2. Complete visibility of all memory space on the memory device. This means that the executing entity gets the required code after the same delay period, despite being able to convert the address value to any valid state (in the memory space of the device). . This operation is also known as random access capability.
[0003]
Memory devices that do not have the above characteristics cannot be used as executable memory. In fact, the requirements for complete visibility of the entire memory space dictate the internal architecture of the memory device, and each memory cell needs to be accessed directly by the host system without delay. Said architecture requires a large amount of routing signals in the device. These routing signals occupy silicon space, making the equipment expensive. It is an accepted opinion in the industry that the random access requirements of the memory device add cost to the device.
[0004]
An example of a non-executable memory device is a NAND flash memory. This device has been developed for purposes such as data storage other than code execution. The fact that NAND Flash is not required to execute code directly allows the use of different types of internal architecture. The NAND flash architecture does not allow direct access (random access) to each location, but instead provides a more complex interface to memory cells. This architecture has the advantage of lower cost (per bit) because it requires less routing resources (than required for executable memory). However, as mentioned earlier, its main limitation is that it is not feasible.
[0005]
Therefore, the need for a system that allows non-executable memories, such as NAND flash, to be used as executable memory is widely recognized, and obtaining such a system is very advantageous.
[0006]
The present invention provides systems and methods that allow code execution from non-executable memories (such as NAND flash memory). Embodiments of the present invention allow the use of low cost memory components in applications where a more costly solution (executable memory) is usually required.

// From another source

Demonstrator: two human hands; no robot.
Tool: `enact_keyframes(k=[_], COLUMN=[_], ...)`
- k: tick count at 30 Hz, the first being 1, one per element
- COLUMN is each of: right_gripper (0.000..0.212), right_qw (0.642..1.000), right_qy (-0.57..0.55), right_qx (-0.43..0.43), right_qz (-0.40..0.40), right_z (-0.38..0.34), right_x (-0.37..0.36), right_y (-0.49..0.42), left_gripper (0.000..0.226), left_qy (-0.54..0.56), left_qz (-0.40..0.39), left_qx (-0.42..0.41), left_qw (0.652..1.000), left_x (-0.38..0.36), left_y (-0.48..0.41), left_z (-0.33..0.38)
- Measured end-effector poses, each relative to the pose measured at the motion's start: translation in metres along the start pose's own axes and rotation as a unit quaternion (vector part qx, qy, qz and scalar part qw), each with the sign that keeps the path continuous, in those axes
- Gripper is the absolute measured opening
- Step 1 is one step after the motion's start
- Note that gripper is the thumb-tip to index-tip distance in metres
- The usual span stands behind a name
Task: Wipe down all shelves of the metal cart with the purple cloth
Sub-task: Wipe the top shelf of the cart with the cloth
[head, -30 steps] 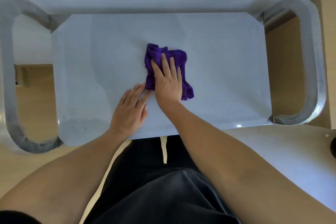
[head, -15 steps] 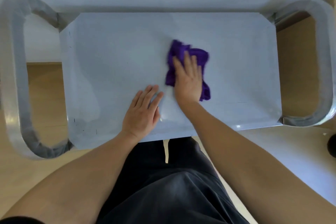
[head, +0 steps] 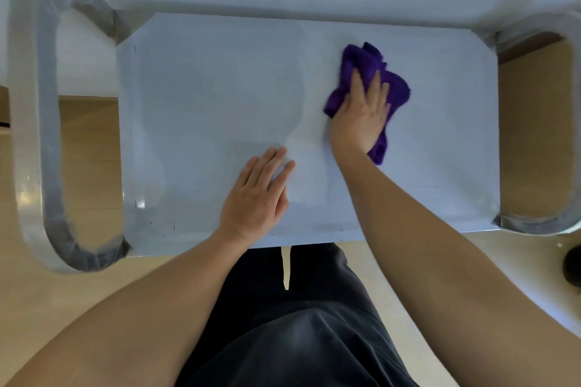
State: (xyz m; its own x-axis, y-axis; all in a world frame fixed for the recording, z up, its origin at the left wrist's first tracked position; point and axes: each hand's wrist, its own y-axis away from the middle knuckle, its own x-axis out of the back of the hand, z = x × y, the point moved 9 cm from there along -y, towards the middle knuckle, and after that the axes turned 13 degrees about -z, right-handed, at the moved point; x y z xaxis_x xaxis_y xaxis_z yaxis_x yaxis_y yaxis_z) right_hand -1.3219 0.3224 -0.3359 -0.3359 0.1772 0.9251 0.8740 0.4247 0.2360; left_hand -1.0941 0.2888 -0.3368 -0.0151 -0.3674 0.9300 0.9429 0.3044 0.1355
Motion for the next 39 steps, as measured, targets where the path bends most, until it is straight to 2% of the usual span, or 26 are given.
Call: enact_keyframes(k=[2, 4, 7, 9, 11, 14, 17, 19, 22, 23, 25, 27, 31, 33, 35, 37, 39], right_gripper=[0.047, 0.050, 0.050, 0.043, 0.042, 0.045, 0.047, 0.048, 0.047, 0.049, 0.051, 0.047, 0.050, 0.051, 0.055, 0.055, 0.052], right_qw=[0.994, 0.971, 0.950, 0.966, 0.988, 1.000, 0.997, 1.000, 0.974, 0.961, 0.950, 0.961, 0.997, 0.999, 0.996, 0.997, 1.000], right_qy=[0.006, 0.040, 0.059, 0.039, 0.012, -0.007, -0.023, 0.001, 0.034, 0.048, 0.049, 0.029, -0.019, -0.038, -0.022, 0.000, 0.002], right_qx=[0.109, 0.233, 0.299, 0.252, 0.155, 0.011, -0.073, -0.013, 0.220, 0.263, 0.292, 0.266, 0.080, -0.014, -0.086, -0.078, 0.017], right_qz=[0.003, -0.041, -0.074, -0.032, 0.018, -0.004, -0.007, -0.010, -0.031, -0.064, -0.099, -0.075, 0.000, 0.001, -0.002, 0.002, 0.001], right_z=[-0.054, -0.105, -0.115, -0.077, -0.024, 0.041, 0.046, -0.002, -0.099, -0.117, -0.121, -0.090, 0.022, 0.064, 0.076, 0.049, -0.002], right_x=[-0.015, -0.036, -0.040, -0.023, 0.006, 0.033, 0.033, 0.017, -0.019, -0.031, -0.035, -0.020, 0.033, 0.050, 0.052, 0.041, 0.022], right_y=[0.015, 0.035, 0.033, 0.005, -0.026, -0.049, -0.055, -0.049, -0.010, 0.004, 0.009, -0.012, -0.063, -0.072, -0.073, -0.067, -0.049], left_gripper=[0.044, 0.044, 0.045, 0.045, 0.044, 0.044, 0.044, 0.044, 0.044, 0.044, 0.044, 0.044, 0.044, 0.044, 0.044, 0.044, 0.044], left_qy=[-0.005, -0.008, -0.004, -0.003, -0.002, 0.001, -0.004, -0.007, -0.010, -0.011, -0.011, -0.006, -0.005, -0.006, -0.009, -0.012, -0.014], left_qz=[-0.003, -0.008, -0.016, -0.010, -0.003, 0.002, 0.001, -0.003, -0.013, -0.019, -0.025, -0.017, -0.015, -0.018, -0.017, -0.017, -0.017], left_qx=[-0.002, -0.004, -0.002, -0.001, -0.002, -0.003, -0.002, 0.001, 0.004, 0.004, 0.004, 0.003, 0.001, 0.001, 0.000, 0.001, 0.002], left_qw=[1.000, 1.000, 1.000, 1.000, 1.000, 1.000, 1.000, 1.000, 1.000, 1.000, 1.000, 1.000, 1.000, 1.000, 1.000, 1.000, 1.000], left_x=[0.000, 0.001, 0.002, 0.003, 0.002, 0.002, 0.002, 0.002, 0.002, 0.002, 0.002, 0.003, 0.001, 0.001, 0.000, 0.001, 0.001], left_y=[0.000, 0.000, -0.001, -0.001, -0.002, -0.002, -0.003, -0.003, -0.003, -0.003, -0.003, -0.003, -0.005, -0.005, -0.006, -0.006, -0.006], left_z=[0.000, 0.000, 0.000, 0.001, 0.002, 0.002, 0.002, 0.001, 0.000, 0.000, 0.001, 0.001, 0.000, 0.000, 0.001, 0.002, 0.002])
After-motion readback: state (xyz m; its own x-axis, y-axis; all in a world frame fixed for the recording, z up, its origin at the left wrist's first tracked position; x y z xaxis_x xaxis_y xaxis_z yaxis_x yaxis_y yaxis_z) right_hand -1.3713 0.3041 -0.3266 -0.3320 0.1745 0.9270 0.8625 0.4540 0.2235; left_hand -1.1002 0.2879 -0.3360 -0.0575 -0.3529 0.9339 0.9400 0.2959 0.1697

DISCLOSURE OF THE INVENTION
[Problems to be solved by the invention]
[0007]
The present invention provides a system that enables code execution from non-executable memory. The present invention combines a small amount of executable memory with a large amount of non-executable memory to enable a very efficient executable data storage system consisting of relatively inexpensive non-executable memory components. To
[Means for Solving the Problems]
[0008]
For example, an embodiment may include an 8 MB NAND flash (not executable) and a 1 KB SRAM (executable). The additional SRAM is negligible (in terms of cost), but allows execution from all of the 8 MB NAND flash, as described in more detail. These numbers are only examples and will be used throughout this document. Other combinations can be considered and embodied based on exact requirements.
[0009]
The present invention provides a memory system that can achieve the high functionality normally obtained with expensive components (executable memory) using low cost components (non-executable memory). The mechanism of the present invention requires:
1. The device supports a small amount of fully mapped memory (random access) with full visibility to the host system (execution entity).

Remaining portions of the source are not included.